I hope not. I do not think that there can be a permanent transformation. Because if our Church stops to be distinguishable from the rest of the society, it loses the sense of its existence. But because I believe that the Catholic Church is the true church, I am sure that the Church will be with us to the end of times.
One last question. How do you see the role of Central Europe in all of this, especially of those belonging to the Visegrad Group?

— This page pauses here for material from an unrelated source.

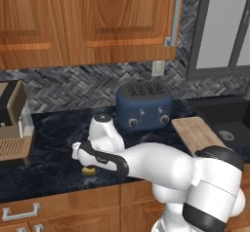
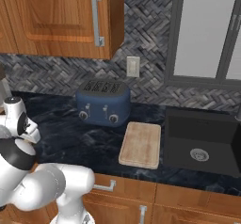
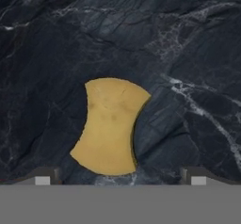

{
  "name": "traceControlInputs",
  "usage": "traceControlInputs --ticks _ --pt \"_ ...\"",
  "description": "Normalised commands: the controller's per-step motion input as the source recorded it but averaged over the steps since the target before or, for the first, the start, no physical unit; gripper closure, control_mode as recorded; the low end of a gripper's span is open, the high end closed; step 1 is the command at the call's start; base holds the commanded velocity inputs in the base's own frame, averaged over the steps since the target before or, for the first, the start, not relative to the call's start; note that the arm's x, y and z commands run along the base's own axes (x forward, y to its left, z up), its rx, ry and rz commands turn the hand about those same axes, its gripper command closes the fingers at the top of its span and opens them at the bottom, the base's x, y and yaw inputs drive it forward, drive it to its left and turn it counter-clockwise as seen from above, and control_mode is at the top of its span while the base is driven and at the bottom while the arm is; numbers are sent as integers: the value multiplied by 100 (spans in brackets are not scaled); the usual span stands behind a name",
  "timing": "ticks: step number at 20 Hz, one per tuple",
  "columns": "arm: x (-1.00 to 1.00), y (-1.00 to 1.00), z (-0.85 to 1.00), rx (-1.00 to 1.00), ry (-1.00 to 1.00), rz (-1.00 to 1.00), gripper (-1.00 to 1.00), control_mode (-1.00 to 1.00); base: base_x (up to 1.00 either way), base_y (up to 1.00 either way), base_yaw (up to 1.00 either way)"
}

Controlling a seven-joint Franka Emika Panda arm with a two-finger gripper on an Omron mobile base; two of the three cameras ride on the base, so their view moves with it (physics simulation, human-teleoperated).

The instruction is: Pick up the sponge from the counter and clean the cutting board by briefly scrubbing or pressing down on the cutting board. Once finished, release the sponge.

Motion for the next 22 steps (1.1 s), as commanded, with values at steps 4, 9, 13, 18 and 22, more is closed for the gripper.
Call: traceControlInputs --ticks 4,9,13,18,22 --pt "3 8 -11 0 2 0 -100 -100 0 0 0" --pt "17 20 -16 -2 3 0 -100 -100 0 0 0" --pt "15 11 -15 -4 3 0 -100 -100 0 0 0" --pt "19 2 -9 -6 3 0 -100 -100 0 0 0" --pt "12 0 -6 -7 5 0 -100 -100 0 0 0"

I think that we should fight for the truth together. Especially Slovaks and Hungarians, who were part of one Hungarian empire which lasted almost 1000 years. We should not be too concerned with clashes of the nineteenth and twentieth centuries. I believe we have to look over the differences and see all this common history, which today is more relevant than ever before. I am not familiar with all of the domestic policies of Viktor Orbán, for example, but what can be seen from abroad is that his vision of politics is inspired by Christianity. So, I am very eager to cooperate and to ally with Hungarian, Polish, and Czech conservatives. Yes, we should form strong alliances and fight for all of Europe, not just for Central Europe. We should try to save the West from completing its current suicide attempt.